> _ASSIGNED TASK_: Copy the lines below word for word, skipping any image.
————
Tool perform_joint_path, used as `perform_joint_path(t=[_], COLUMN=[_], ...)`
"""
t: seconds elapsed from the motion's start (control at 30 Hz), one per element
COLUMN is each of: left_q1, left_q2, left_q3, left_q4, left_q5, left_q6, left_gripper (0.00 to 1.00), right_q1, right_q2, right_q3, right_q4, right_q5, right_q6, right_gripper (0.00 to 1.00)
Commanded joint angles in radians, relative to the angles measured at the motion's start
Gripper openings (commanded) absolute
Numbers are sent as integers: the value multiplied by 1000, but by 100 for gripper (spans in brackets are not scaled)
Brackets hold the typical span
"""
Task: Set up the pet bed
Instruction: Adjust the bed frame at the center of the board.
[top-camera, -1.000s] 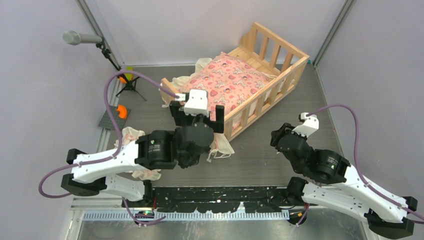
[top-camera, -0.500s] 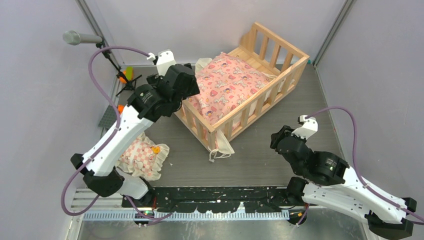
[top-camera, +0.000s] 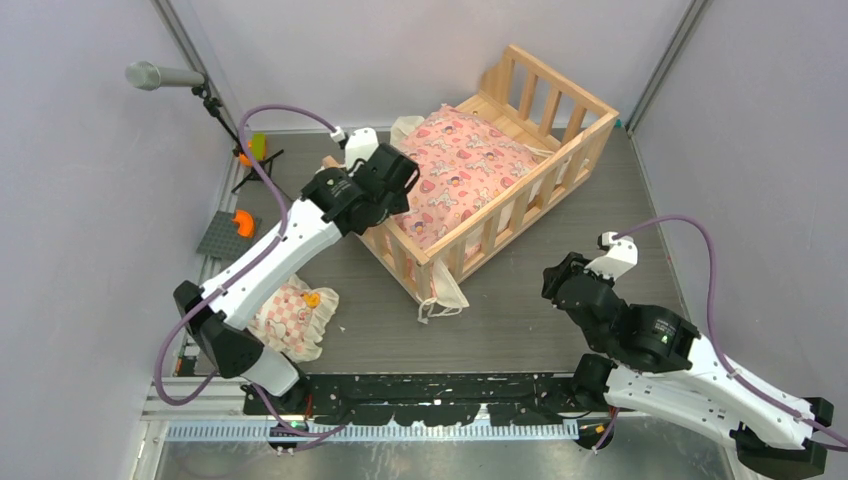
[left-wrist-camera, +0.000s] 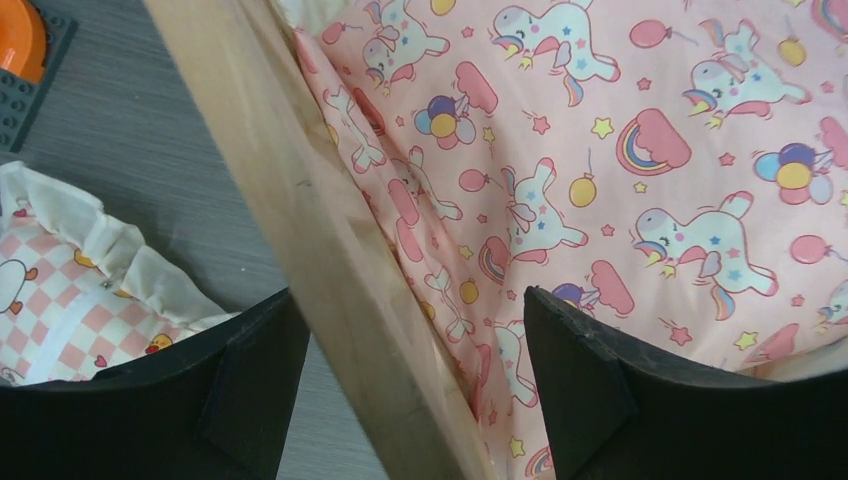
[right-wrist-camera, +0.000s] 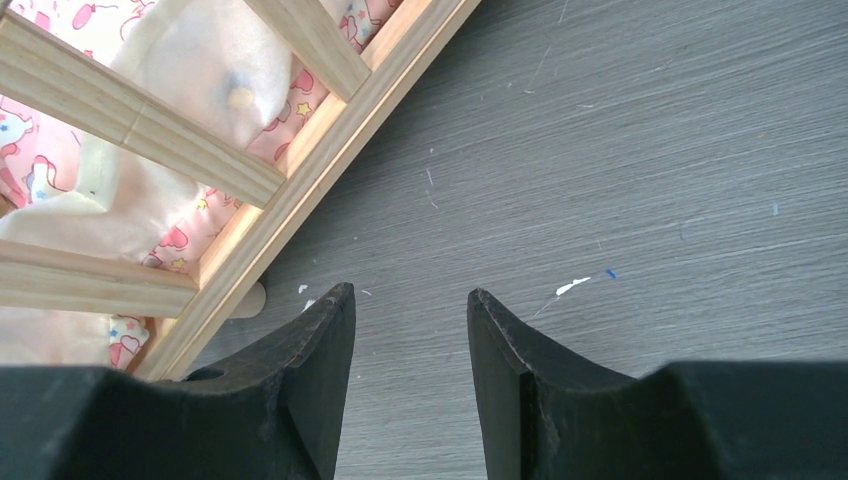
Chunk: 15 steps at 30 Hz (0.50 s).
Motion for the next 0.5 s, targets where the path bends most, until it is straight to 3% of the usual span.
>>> perform_joint_path(t=[0.0,0.13,0.23,0.33,0.47], left_q1=[10,14,29,59,100], left_q2=[36,54,67,67,63], left_q3=[18,26,39,41,34], left_q4=[6,19,4,-10,-2], left_q5=[29,69,77,79,75], left_q6=[28,75,129,184,304], left_gripper=[75,60,42,4,0], right_q1=[-2,-2,-3,-3,-3], right_q2=[20,27,24,22,22], right_q3=[4,0,-7,-13,-15], right_q4=[6,6,6,6,6], right_q5=[36,44,45,45,40], right_q6=[-5,-12,-12,-6,-4], right_gripper=[50,50,50,50,50])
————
> _RESPONSE AREA_:
Tool perform_joint_path, used as `perform_joint_path(t=[_], COLUMN=[_], ...)`
"""
t: seconds elapsed from the motion's start (control at 30 Hz), one per element
COLUMN is each of: left_q1, left_q2, left_q3, left_q4, left_q5, left_q6, left_gripper (0.00 to 1.00), right_q1, right_q2, right_q3, right_q4, right_q5, right_q6, right_gripper (0.00 to 1.00)
Commanded joint angles in radians, relative to the angles measured at the motion's start
Gripper openings (commanded) absolute
Numbers are sent as integers: the value multiplied by 1000, but by 100 for gripper (spans in brackets are not scaled)
Brackets hold the typical span
"""
Task: Set up the pet bed
Instruction: Adjust the bed frame at the center of the board.
[top-camera, -1.000s] 
[top-camera, -0.500s] 
[top-camera, +0.000s] 
[left-wrist-camera, +0.000s] 
[right-wrist-camera, +0.000s] 
Chunk: 15 steps at 30 Hz (0.50 s).
Motion for the next 0.5 s, targets where the path bends most, until it is straight to 3% of the usual span.
>>> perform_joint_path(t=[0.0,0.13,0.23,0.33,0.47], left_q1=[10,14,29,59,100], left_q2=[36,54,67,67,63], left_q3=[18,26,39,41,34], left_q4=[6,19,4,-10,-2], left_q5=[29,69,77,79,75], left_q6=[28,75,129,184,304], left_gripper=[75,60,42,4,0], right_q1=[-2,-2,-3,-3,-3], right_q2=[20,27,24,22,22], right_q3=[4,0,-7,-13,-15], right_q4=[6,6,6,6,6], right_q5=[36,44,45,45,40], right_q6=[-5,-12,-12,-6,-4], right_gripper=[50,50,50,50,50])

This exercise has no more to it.